**WHAT YOU NEED TO DO:**
The answer should consist of all the records, written out word for word.

**AVAILABLE RECORDS:**
________________

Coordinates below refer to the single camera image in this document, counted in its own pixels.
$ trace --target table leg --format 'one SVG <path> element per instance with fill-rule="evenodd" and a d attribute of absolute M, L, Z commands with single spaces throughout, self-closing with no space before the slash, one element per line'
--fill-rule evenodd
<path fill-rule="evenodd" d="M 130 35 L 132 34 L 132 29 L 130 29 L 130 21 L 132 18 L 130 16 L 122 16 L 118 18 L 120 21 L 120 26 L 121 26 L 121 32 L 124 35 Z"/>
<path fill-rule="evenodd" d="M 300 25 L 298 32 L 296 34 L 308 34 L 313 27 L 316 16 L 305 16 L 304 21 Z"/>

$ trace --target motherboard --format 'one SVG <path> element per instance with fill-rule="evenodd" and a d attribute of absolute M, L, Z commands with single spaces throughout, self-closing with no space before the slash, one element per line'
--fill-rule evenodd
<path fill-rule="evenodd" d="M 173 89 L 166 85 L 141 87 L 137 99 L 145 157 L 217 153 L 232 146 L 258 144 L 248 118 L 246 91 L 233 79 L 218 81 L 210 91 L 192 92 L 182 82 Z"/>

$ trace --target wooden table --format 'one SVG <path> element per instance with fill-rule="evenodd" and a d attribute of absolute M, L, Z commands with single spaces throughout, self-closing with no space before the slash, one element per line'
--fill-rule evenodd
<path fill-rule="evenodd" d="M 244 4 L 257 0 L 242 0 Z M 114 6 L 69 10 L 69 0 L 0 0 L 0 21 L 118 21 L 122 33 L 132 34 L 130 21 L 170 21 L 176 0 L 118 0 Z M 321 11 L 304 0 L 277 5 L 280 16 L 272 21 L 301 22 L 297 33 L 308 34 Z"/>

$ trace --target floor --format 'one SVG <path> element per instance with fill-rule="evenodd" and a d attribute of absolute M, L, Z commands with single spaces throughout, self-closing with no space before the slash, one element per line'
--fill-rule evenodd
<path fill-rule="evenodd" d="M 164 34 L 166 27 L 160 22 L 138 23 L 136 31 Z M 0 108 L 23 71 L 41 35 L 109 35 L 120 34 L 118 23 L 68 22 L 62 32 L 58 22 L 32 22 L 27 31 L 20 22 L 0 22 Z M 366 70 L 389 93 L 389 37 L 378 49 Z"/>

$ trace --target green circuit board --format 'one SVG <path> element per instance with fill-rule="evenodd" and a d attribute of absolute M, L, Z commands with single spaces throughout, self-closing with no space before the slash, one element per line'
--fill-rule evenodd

________________

**THE ANSWER:**
Coordinates below refer to the single camera image in this document, counted in its own pixels.
$ trace --target table leg --format 'one SVG <path> element per instance with fill-rule="evenodd" and a d attribute of absolute M, L, Z commands with single spaces throughout, self-closing with no space before the slash, one element per line'
--fill-rule evenodd
<path fill-rule="evenodd" d="M 130 35 L 132 34 L 132 29 L 130 29 L 130 21 L 132 18 L 130 16 L 122 16 L 118 18 L 120 21 L 120 26 L 121 26 L 121 32 L 124 35 Z"/>
<path fill-rule="evenodd" d="M 300 25 L 298 32 L 296 34 L 308 34 L 313 27 L 316 16 L 305 16 L 304 21 Z"/>

$ trace --target motherboard --format 'one SVG <path> element per instance with fill-rule="evenodd" and a d attribute of absolute M, L, Z commands with single spaces throughout, self-closing with no space before the slash, one element per line'
--fill-rule evenodd
<path fill-rule="evenodd" d="M 173 89 L 166 85 L 141 87 L 137 99 L 145 157 L 217 153 L 232 146 L 258 144 L 248 118 L 246 91 L 233 79 L 218 81 L 210 91 L 192 92 L 182 82 Z"/>

$ trace --target wooden table --format 'one SVG <path> element per instance with fill-rule="evenodd" and a d attribute of absolute M, L, Z commands with single spaces throughout, self-closing with no space before the slash, one element per line'
--fill-rule evenodd
<path fill-rule="evenodd" d="M 244 4 L 257 0 L 242 0 Z M 114 6 L 69 10 L 69 0 L 0 0 L 0 21 L 118 21 L 122 33 L 132 34 L 130 21 L 170 21 L 176 0 L 118 0 Z M 321 11 L 304 0 L 277 5 L 280 16 L 272 21 L 301 22 L 297 33 L 308 34 Z"/>

$ trace --target floor --format 'one SVG <path> element per instance with fill-rule="evenodd" and a d attribute of absolute M, L, Z commands with single spaces throughout, self-closing with no space before the slash, one element per line'
--fill-rule evenodd
<path fill-rule="evenodd" d="M 164 34 L 166 27 L 160 22 L 138 23 L 136 31 Z M 0 108 L 23 71 L 41 35 L 109 35 L 120 34 L 118 23 L 68 22 L 62 32 L 58 22 L 32 22 L 27 31 L 20 22 L 0 22 Z M 366 70 L 389 93 L 389 37 L 378 49 Z"/>

$ trace --target green circuit board --format 'one SVG <path> element per instance with fill-rule="evenodd" and a d attribute of absolute M, L, Z commands with single spaces throughout, self-closing with no space before the slash, one element per line'
--fill-rule evenodd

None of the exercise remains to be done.